_What you will do_
Go through the listing and pick out each line with the word "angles" in it.

_Dataset section_
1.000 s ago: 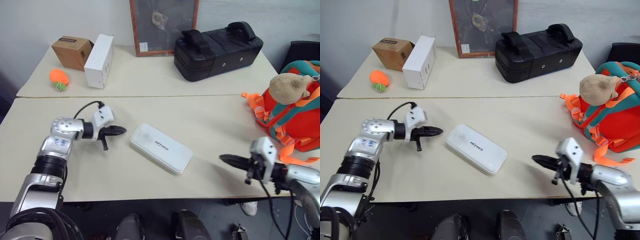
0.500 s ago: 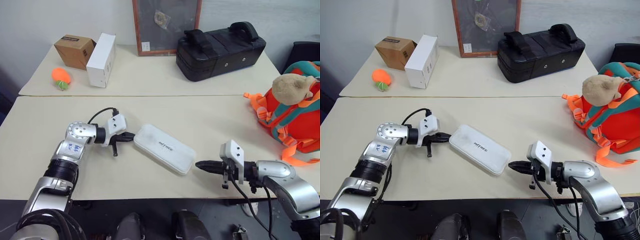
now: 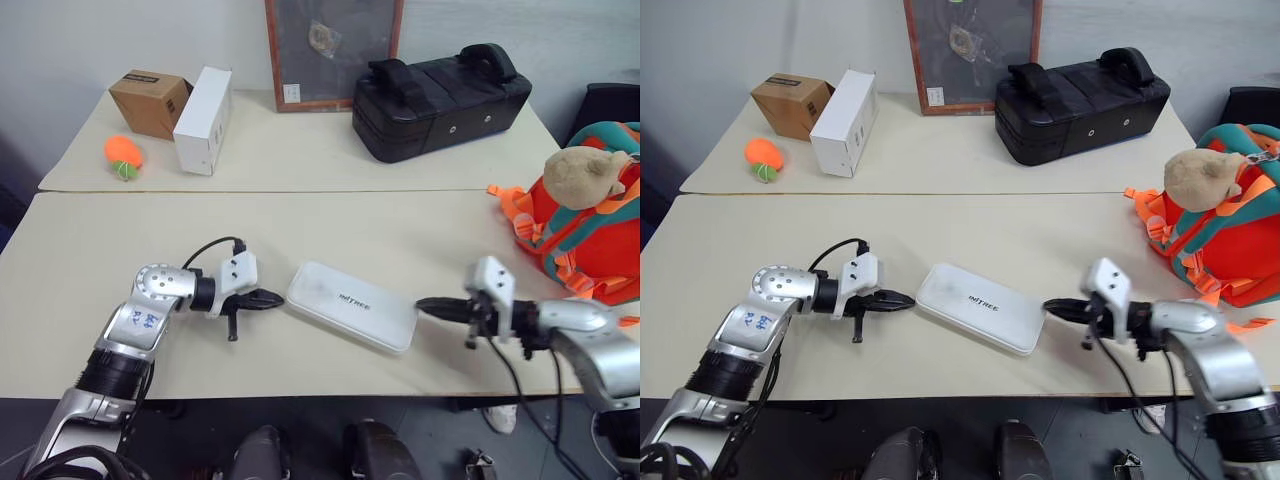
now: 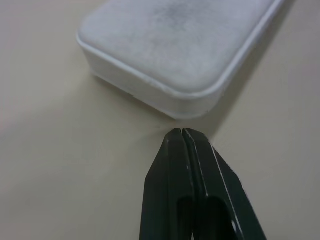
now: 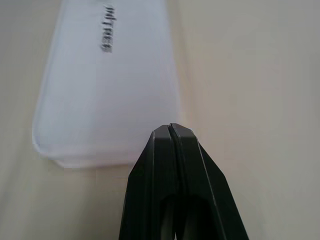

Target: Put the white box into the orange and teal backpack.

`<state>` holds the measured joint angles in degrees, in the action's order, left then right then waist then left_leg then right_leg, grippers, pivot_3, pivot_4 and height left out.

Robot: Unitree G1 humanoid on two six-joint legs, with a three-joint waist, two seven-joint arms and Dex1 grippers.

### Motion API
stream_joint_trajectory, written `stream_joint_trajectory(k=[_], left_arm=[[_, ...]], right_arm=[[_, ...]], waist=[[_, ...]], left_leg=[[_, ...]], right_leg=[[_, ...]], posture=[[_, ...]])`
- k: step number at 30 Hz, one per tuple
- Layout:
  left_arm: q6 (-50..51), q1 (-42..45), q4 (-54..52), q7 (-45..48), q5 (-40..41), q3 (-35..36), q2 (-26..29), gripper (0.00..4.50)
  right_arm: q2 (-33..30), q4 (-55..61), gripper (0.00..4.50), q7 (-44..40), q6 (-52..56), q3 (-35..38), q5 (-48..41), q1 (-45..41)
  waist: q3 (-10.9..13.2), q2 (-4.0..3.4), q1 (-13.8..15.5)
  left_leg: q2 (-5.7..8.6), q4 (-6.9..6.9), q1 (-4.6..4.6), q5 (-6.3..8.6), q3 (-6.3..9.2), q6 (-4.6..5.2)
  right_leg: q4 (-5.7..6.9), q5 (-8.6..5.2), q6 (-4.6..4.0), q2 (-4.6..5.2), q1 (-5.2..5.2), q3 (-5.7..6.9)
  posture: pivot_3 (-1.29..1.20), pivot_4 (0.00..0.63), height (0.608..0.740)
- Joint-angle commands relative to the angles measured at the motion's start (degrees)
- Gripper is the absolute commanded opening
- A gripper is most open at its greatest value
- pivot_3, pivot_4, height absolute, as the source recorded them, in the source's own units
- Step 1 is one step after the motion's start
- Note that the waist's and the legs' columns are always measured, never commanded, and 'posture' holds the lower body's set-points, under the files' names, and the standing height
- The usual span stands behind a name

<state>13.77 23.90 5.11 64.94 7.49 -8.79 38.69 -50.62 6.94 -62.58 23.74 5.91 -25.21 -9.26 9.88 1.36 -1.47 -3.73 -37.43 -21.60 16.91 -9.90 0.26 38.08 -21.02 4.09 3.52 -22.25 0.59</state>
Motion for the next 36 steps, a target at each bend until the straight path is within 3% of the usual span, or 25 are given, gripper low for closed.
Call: stream_joint_trajectory(k=[1,5,14,21,36], left_arm=[[-0.77,-0.96,-1.68,-0.52,0.83,1.92,1.03,0.02],[-2.71,0.40,1.23,-3.04,-0.25,2.77,0.59,0.02],[-5.23,7.33,7.61,-4.41,-1.18,0.43,-2.93,0.02],[1.81,3.51,-3.43,-3.89,2.57,1.32,-3.29,0.02],[3.92,-3.79,-10.12,-6.00,3.09,1.53,-1.16,0.02]], right_arm=[[-3.70,-1.30,0.00,-4.25,-1.75,4.00,-0.84,0.77],[-4.22,-0.12,0.00,-6.35,-2.93,2.73,0.02,3.96],[0.85,3.19,0.00,-3.72,-1.83,-2.70,0.82,3.89],[0.63,0.97,0.00,-3.96,-1.80,-2.41,1.37,1.12],[-1.34,-6.54,0.00,-8.04,-4.77,-3.09,4.96,-3.85]], waist=[[0.00,0.01,-0.06],[-0.01,0.01,-0.10],[0.00,0.01,-0.10],[-0.01,0.01,-0.30],[0.00,0.00,-0.07]], left_leg=[[-0.02,0.01,0.01,0.00,0.03,0.00],[-0.05,0.13,0.13,-0.04,0.06,-0.07],[-0.01,0.06,0.14,-0.10,0.03,-0.04],[-0.03,0.10,0.07,-0.09,-0.02,-0.05],[-0.03,0.10,0.15,-0.14,0.02,-0.05]], right_leg=[[-0.01,0.00,0.00,-0.01,0.02,0.02],[-0.07,0.00,-0.01,-0.04,0.12,0.04],[-0.01,0.04,0.04,-0.01,0.13,0.01],[-0.01,0.04,0.04,-0.04,0.02,-0.02],[-0.02,0.05,0.03,-0.03,0.12,-0.02]], posture=[[0.00,0.150,0.740],[0.00,0.150,0.740],[0.00,0.150,0.740],[0.00,0.150,0.740],[0.00,0.150,0.740]])
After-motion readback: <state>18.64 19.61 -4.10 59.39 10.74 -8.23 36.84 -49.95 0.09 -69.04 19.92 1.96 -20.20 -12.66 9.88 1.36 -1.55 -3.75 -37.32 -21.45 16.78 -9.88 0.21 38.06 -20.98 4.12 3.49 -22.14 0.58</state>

_Solution for this exercise_
`<state>` holds the measured joint angles in degrees, in the action's order, left then right then waist then left_leg then right_leg, grippers, pivot_3, pivot_4 and height left out.
- Joint-angle commands relative to the angles measured at the motion's start (degrees)

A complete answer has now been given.